Shashika Bandara is a Sri Lankan doctoral candidate focusing on global health policy and governance at the Department of Family Medicine, McGill University. He holds a masters in global health from Duke University and is formerly a policy associate at the Center for Policy Impact in Global Health at the Duke Global Health Institute. He has conducted cancer immunology research at Johns Hopkins University and worked in the humanitarian sector with CARE International. He tweets at @shashikaLB

Disclaimer: Views expressed by contributors are solely those of individual contributors, and not necessarily those of PLOS.
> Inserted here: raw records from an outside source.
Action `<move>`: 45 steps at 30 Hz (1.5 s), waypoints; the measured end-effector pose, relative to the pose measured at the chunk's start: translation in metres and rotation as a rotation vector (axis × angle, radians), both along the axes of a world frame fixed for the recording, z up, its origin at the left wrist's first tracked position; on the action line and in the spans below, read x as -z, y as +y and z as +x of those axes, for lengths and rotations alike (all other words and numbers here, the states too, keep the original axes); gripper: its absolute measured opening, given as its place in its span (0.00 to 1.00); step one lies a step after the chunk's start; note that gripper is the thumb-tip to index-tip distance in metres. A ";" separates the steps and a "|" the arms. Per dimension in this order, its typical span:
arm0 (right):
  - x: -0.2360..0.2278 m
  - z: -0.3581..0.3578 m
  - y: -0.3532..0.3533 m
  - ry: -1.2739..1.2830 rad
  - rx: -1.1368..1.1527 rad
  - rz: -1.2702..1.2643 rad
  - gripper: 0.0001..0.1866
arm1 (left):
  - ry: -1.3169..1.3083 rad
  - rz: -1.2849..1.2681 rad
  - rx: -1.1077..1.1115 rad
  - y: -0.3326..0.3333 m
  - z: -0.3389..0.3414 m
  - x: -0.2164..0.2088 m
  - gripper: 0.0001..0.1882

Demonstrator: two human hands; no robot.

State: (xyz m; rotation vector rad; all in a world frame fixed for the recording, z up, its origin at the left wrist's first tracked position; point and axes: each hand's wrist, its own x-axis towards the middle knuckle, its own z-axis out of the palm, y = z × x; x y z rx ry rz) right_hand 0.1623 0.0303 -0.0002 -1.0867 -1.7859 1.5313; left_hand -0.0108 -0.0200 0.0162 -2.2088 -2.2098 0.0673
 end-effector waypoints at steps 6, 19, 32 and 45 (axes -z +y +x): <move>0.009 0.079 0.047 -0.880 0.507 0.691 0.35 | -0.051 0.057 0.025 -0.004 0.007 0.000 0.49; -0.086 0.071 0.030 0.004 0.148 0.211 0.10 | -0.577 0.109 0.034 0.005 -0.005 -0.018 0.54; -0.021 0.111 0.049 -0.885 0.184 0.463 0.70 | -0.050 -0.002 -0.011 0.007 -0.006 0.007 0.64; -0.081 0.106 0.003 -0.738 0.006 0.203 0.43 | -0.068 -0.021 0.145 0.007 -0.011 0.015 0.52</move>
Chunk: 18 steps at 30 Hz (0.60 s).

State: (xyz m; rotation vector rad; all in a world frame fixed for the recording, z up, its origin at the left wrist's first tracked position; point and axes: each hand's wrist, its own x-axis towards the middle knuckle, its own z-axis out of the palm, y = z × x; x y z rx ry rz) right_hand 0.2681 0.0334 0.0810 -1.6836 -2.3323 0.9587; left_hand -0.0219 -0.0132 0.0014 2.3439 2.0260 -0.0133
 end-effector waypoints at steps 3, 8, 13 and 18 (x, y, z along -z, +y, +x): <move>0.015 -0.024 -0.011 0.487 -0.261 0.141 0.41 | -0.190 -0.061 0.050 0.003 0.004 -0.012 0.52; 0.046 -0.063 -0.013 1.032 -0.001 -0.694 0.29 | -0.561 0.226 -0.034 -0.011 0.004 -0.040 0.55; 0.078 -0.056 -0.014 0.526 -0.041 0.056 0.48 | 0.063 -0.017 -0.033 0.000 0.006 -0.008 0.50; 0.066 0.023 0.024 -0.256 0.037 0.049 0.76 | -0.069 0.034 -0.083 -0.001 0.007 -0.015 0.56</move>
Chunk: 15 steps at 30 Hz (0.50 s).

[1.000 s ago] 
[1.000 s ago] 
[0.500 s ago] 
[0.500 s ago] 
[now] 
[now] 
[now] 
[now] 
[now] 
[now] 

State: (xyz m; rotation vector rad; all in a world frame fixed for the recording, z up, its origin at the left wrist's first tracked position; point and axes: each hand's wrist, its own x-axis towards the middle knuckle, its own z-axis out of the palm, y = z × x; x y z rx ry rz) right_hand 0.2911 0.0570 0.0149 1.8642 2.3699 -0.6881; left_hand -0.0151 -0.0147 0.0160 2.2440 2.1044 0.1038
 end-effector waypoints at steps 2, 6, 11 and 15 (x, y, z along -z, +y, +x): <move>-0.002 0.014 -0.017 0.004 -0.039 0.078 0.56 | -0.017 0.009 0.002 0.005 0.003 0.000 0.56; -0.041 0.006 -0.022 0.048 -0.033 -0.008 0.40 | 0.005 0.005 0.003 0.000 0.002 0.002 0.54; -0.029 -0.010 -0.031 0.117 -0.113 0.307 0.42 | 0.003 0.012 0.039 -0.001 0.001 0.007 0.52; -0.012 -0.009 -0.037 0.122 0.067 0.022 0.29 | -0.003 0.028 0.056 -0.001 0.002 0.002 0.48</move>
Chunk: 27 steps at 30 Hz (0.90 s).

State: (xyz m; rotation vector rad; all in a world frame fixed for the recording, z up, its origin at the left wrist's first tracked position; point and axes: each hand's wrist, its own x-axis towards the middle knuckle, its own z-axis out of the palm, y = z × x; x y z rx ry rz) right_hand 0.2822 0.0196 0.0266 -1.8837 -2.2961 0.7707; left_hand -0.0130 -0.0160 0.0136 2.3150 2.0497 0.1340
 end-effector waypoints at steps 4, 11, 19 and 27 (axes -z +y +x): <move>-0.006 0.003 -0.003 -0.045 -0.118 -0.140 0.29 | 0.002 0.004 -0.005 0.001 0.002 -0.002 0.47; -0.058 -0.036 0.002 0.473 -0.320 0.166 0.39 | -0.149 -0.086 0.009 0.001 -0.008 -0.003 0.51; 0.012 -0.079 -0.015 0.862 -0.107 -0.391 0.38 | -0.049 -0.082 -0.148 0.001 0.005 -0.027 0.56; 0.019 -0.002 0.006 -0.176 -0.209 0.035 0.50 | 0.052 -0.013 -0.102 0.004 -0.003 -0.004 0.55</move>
  1. In the 10 years between 2010-19, while I hadn’t yet become naturalized US citizen, I had to get visa to travel to Europe 3 times and Canada on 1 occasion. I had to separately travel to the concerned European country’s consulate with a travel itinerary that included air tickets, hotel reservations, meeting registration and travel health insurance so they will grant me the visa. Fortunately for me our department was extremely supportive. But I am totally in support of a process/system that can recognize and streamline a cost effective visa system for academics involved in healthcare related research activities with global health implications.

  2. Well said Shashika …a team from my institute was invited to present the findings of our study in Mexico …we have been trying to get a visa for over a month. But not successful yet

  3. I totally relate. I used to work for a famous medical humanitarian organisation ( whose name ironically makes a mockery of what we are discussing here) and that meant traveling a lot and with my passport, , literally every country I had to go to required a visa. Imagine being a Zimbabwean in South Sudan trying to get a visa to go France and onward to your next mission in Pakistan. Just the Logistics to line that up, And match with traveling dates, tickets , team travels and work plans. Sometimes I feel we miss out on employment opportunities because no employer wants to assume that…. Sadly even one of my supervisors said it once. Having gone through that for the last 15 years with no end in sight, I am now so used to it and am almost a professional visa applicant. I always have more documents than required just on the off-chance. I even volunteer information even when not asked. I go through the ‘red route’ at airports even when I have nothing to declare, just to avoid the embarrassment of being called out.

    This is my normal when I travel . I am now suspicious of normal visa process because it has become too good to be true. Beaten into submission I suppose by a system that assumes you are a spy, economic migrant, asylum seeker. …..until proven otherwise. And this from counties that claim to have super human rights records.